Re: Staying Awake Drug?

From: James Rogers (
Date: Sat Dec 22 2001 - 21:14:07 MST

On 12/22/01 6:59 PM, "Max More" <> wrote:
> I've used Adrafinil, which I believe is pretty much the same thing. I
> really couldn't notice any effect. If there was one, it was minor.

Adrafinil is the only other drug in the same class as Modafinil ("eugorics"
I believe), and was actually a primitive version of Modafinil. Adrafinil
was cheap, but showed substantial liver toxicity and was poorly targeted in
the brain. Modafinil refined the initial breakthrough that was Adrafinil,
eliminating many of the undesirable side effects and more narrowly targeting
the desired effect.

I believe these are both readily available in many parts of Europe, though I
could be mistaken.
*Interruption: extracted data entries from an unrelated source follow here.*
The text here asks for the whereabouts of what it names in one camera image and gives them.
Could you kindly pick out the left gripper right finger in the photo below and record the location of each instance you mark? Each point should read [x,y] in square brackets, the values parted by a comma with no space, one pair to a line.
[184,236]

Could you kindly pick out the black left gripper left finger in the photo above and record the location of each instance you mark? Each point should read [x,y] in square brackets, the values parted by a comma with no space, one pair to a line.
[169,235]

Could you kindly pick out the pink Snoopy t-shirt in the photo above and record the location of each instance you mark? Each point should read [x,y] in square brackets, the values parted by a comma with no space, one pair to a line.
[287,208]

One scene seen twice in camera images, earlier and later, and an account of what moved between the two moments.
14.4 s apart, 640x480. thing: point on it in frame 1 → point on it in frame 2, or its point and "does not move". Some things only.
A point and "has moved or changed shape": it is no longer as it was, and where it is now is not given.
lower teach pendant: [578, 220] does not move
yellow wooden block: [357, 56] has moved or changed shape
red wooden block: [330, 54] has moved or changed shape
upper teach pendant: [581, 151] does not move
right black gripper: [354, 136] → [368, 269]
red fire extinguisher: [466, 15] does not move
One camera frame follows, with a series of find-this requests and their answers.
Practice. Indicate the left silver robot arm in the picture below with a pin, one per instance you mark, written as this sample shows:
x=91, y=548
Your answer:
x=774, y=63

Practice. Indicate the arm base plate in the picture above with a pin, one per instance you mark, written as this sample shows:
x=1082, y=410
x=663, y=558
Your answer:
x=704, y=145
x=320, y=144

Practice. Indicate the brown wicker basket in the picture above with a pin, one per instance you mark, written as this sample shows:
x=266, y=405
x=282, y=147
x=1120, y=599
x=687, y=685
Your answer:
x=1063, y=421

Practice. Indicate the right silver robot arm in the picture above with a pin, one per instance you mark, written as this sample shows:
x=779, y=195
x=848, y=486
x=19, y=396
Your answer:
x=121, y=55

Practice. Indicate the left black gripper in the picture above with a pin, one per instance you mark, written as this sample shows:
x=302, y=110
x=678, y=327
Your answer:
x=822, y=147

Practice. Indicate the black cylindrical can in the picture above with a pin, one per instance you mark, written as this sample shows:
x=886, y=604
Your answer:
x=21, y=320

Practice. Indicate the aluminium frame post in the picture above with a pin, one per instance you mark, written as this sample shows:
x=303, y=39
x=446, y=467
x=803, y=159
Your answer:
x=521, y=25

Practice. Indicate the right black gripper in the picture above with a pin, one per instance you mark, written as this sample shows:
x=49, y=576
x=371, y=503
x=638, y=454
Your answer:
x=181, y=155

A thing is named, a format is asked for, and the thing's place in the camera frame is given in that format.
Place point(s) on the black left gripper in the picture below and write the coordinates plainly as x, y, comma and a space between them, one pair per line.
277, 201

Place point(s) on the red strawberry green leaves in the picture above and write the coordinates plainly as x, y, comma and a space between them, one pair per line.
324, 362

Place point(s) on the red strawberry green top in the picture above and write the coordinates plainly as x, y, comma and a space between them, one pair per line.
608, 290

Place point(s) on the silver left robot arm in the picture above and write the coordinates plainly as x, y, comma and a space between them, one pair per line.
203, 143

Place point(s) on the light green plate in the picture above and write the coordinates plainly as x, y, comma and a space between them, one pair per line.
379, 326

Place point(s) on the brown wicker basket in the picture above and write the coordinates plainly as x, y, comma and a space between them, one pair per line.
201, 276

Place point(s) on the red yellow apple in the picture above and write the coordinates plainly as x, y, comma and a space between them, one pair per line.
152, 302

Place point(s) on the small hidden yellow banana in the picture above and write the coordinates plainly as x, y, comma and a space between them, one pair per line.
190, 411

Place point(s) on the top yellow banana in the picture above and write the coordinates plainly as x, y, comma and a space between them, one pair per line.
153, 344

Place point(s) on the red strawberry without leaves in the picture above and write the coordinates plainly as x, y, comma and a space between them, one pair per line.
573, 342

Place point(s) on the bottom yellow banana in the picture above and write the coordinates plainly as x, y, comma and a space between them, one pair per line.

They ARE scheduled in the U.S., so possession without a
rather narrow prescription is a crime.

>> In addition to its wakefulness-promoting effects and increased locomotor
>> activity in animals, in humans, PROVIGIL produces psychoactive and
>> euphoric effects, alterations in mood, perception, and thinking, and
>> feelings typical of other CNS stimulants.
> Unless Modafinil is much more effective than Adrafinil, this seems unlikely
> to me.

One of the hallmarks of eugorics is that the effect is largely unnoticeable.
This has made them unpopular in the recreational drug world. Several
western militaries have adopted modafinil, citing very good real world
performance and a lot of evidence suggesting far fewer long-term
consequences (e.g. brain damage) than the amphetamine type drugs previously
used. The basic operational subtlety from a military standpoint is that
amphetamines prevent sleep, whereas eugorics eliminate the need to sleep.
As I recall, one of the features that the military liked with modafinil was
that most people on it had the ability to sleep at will regardless of where
they were in their dosing cycle. This greatly aided in the use of unnatural
and irregular sleep schedules without significant reductions in performance.

This is all from memory, though, so I could be mistaken.